# Favorite/rare fish



## AfricanMike (Dec 15, 2006)

What are your guys favorite fish....for all 3 Malawi peacock,mbuna and haps....just trying to get some ideas without having to search through every profile.....add pictures if you so choose. :thumb:


----------



## DJRansome (Oct 29, 2005)

Mbuna: Demasoni
Peacock: Maleri
Hap: Tramitichromis sp intermedius

But I wouldn't put them together.


----------



## AfricanMike (Dec 15, 2006)

No of course not, i just got inspiration for this thread from Goofboy, when he responded to a post and showed a picture of his Protomelas sp. "Spilonotus Tanzania" (Liuli).....absolutely gorgeous fish that i never even knew about. I usually research fish and ask about them before i attempt it.


----------



## xWingman48 (Apr 8, 2008)

I'm pretty new to the hobby, but my favorites so far are:

Mbuna: Demasoni

Peacock: I had an amazing Eureka Red, but he was a terror. My Ngara is starting to really color up though, and he might replace him.

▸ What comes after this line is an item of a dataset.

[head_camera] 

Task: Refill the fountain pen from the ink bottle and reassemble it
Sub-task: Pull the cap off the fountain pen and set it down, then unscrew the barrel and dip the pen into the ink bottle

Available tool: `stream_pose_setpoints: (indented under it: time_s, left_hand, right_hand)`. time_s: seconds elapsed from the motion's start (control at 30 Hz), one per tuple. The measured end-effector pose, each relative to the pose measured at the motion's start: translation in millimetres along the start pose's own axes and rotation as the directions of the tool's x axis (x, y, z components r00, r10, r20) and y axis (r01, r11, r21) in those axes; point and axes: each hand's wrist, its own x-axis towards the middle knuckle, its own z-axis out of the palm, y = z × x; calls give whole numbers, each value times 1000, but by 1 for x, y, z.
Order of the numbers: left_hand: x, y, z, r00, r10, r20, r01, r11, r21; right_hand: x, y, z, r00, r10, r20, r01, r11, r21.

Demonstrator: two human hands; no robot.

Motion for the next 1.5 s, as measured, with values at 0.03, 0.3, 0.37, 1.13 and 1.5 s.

Hap: The only hap I've ever really kept was an Ahli (fryeri). I would really like a Lithobates or a Taiwan Reef Hap, but I'm waiting til I get my 125 set up.


----------



## Timkat4867 (Jan 11, 2008)

Mbuna: Metriaclima Estherae OB
Peacock: Stuartgranti undu
Hap: Otopharynx Lithobates


----------



## xWingman48 (Apr 8, 2008)

I love the idea of this thread by the way, and I really hope it continues on. I'd help that by adding pictures, but all of mine are too young to have worthwhile pictures.


----------



## AfricanMike (Dec 15, 2006)

If you feel like snatching pictures from the profiles section, thats just fine.....if you have pictures of your own fish, even better.



> Mbuna: Metriaclima Estherae OB
> Peacock: Stuartgranti undu
> Hap: Otopharynx Lithobates


The Undu really is a beautiful fish as well


----------



## Maranatha! (May 29, 2009)

My favorite right now is the Pseudotropheus "Blue Dolphin" aka Giant Demasoni (though the picture on the profile page for that species is REALLY bad. :lol: They're GORGEOUS, though... 2 inches longer than Demasoni, but not as aggressive. We plan on having 12 or so of those in our 125. 

In His love,


----------



## MbunasandMapleleafs (Mar 23, 2004)

mbuna : zebra chilumba
peacock : rubescens
hap : fryeri


----------



## Timkat4867 (Jan 11, 2008)

*** forgotten how to post pics here can anyone help?[/url]


----------



## BRANT13 (Feb 18, 2009)

use photobucket easiest way i think


----------



## kodyboy (Dec 9, 2007)

mbuna: cyaneorhabdos and yellow labs
peacock: dragonsblood
hap: freyeri


----------



## GaFishMan1181 (Dec 17, 2008)

mbuna= p. saulosi (great personality, females and males look different, work well in a 46g bowfront if you keep the numbers low)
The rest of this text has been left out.